■ **AIM OF THE TASK**
State how many lines in the entries below include the string "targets", and give nothing beyond that number.

---

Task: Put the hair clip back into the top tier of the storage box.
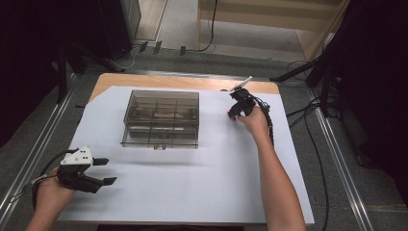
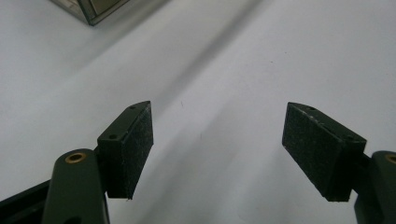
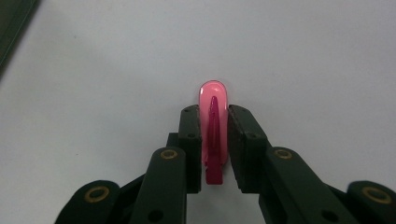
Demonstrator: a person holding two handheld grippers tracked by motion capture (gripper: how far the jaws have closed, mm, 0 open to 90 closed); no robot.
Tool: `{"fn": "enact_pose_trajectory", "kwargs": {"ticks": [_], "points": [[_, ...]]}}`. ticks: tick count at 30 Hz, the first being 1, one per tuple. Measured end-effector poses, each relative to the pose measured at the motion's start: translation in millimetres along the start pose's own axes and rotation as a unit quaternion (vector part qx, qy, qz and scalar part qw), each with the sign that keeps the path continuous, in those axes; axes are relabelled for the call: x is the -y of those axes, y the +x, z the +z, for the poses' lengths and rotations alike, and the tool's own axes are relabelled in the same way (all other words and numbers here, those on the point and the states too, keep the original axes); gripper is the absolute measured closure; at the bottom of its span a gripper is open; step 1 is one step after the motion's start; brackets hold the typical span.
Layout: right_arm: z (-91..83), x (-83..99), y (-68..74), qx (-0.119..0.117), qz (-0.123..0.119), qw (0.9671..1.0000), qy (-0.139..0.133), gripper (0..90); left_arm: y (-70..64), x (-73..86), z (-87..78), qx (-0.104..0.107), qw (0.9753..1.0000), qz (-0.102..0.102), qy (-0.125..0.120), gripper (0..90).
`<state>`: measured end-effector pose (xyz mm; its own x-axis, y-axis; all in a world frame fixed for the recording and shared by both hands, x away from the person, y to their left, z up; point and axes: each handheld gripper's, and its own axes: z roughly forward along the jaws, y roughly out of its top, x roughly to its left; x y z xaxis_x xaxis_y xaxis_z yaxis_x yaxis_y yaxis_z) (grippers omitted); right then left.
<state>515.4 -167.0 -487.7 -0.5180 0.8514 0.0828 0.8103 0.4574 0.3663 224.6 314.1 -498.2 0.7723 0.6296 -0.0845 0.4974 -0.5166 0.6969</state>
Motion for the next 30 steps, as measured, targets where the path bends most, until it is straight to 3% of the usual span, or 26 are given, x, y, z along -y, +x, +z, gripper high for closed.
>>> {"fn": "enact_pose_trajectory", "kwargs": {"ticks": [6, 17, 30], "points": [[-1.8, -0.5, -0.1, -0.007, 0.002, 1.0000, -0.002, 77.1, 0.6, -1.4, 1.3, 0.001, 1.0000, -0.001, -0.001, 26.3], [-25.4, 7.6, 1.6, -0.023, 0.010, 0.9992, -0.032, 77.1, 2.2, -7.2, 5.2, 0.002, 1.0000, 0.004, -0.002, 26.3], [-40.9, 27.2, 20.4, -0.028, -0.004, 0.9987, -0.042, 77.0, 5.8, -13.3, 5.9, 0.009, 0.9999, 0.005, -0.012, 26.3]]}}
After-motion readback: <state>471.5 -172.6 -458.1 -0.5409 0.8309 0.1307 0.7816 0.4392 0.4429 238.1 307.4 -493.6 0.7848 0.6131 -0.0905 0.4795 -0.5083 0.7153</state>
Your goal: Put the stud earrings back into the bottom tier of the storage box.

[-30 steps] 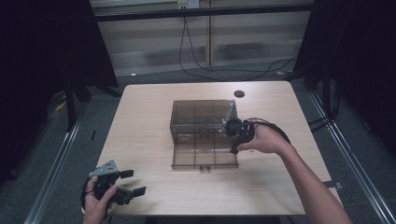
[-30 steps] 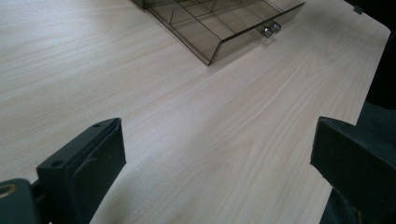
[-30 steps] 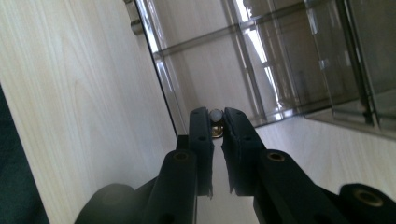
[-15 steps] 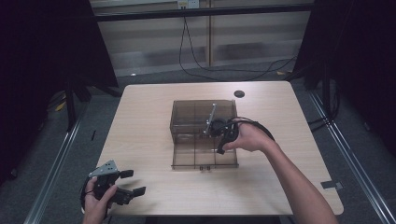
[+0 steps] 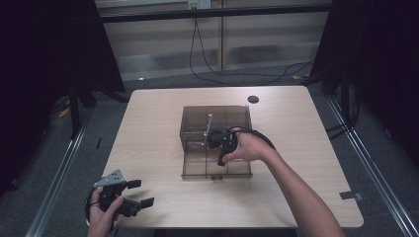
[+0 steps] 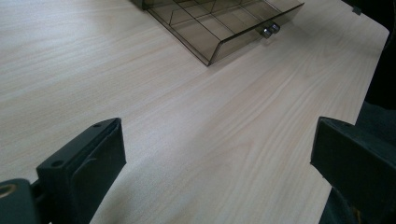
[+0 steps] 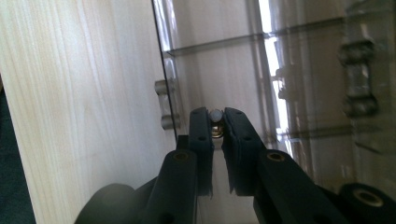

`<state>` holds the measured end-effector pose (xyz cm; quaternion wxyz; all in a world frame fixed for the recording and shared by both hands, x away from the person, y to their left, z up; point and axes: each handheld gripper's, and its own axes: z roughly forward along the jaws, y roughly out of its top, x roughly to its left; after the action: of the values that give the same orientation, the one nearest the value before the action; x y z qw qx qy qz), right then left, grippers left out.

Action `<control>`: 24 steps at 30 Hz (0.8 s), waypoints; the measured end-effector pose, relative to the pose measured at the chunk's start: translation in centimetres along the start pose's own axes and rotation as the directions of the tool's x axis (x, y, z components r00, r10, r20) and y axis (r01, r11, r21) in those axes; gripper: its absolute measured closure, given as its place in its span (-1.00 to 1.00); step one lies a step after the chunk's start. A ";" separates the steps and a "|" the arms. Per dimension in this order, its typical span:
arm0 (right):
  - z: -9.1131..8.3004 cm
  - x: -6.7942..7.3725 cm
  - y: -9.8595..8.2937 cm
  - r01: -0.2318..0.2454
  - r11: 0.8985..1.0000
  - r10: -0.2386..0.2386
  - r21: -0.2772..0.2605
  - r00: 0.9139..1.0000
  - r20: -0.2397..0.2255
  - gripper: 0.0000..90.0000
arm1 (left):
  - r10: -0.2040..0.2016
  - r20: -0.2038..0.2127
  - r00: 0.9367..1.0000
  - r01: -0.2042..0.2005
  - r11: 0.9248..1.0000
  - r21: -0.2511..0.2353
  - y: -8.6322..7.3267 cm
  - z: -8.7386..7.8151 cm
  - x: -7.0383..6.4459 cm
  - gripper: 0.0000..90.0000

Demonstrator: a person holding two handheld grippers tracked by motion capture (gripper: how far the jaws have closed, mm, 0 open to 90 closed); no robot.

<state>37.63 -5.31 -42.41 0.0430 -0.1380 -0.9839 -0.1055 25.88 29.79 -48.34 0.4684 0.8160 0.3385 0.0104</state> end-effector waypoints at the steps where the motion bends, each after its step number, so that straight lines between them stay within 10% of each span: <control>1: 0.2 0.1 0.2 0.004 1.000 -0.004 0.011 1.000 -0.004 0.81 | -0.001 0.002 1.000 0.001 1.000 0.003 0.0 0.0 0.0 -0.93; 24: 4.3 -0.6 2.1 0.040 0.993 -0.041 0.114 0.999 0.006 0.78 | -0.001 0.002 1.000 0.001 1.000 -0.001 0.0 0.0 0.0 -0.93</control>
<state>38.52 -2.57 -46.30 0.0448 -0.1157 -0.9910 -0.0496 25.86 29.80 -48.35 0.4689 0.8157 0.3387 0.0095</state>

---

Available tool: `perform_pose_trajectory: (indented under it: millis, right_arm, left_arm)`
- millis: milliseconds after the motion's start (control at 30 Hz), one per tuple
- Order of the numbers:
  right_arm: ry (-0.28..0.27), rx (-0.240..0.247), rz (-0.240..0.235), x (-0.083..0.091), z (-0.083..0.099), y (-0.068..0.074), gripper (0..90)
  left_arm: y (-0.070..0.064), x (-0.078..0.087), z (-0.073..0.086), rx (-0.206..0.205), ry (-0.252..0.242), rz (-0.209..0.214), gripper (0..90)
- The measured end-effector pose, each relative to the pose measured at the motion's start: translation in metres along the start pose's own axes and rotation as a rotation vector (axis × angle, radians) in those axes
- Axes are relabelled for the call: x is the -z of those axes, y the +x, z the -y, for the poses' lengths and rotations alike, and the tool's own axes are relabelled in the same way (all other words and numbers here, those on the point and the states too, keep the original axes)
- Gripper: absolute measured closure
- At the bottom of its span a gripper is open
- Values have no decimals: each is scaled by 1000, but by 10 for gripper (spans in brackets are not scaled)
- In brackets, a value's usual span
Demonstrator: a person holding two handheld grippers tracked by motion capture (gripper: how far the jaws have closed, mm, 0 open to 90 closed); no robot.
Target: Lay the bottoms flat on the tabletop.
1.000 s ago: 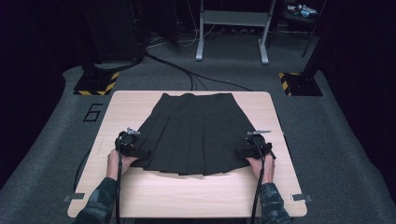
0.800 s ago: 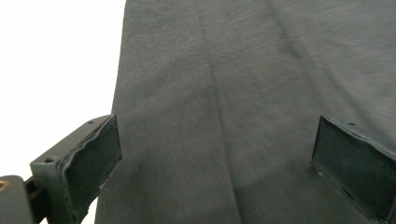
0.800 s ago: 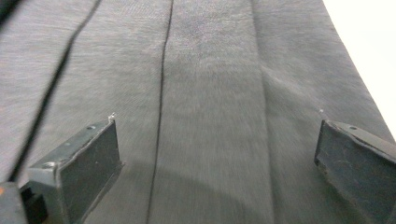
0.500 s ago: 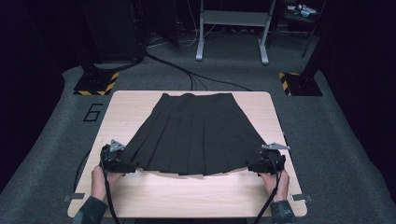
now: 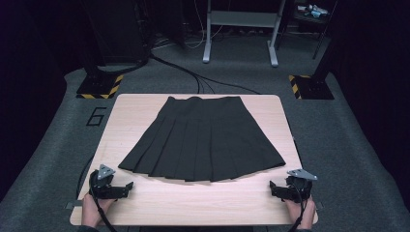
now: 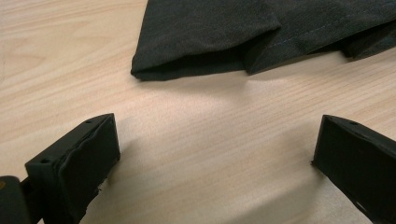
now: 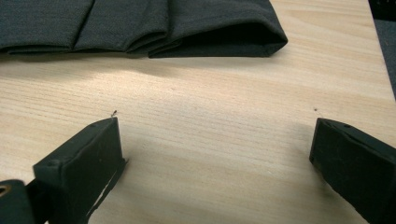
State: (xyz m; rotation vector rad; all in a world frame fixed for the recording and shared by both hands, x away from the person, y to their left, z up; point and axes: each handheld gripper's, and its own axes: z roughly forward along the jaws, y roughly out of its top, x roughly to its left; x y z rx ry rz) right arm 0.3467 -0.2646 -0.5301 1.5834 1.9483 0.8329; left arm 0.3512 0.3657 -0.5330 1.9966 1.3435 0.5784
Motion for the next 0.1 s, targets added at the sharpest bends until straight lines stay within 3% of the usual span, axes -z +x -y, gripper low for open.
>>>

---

■ **RESPONSE TO THIS TASK**
2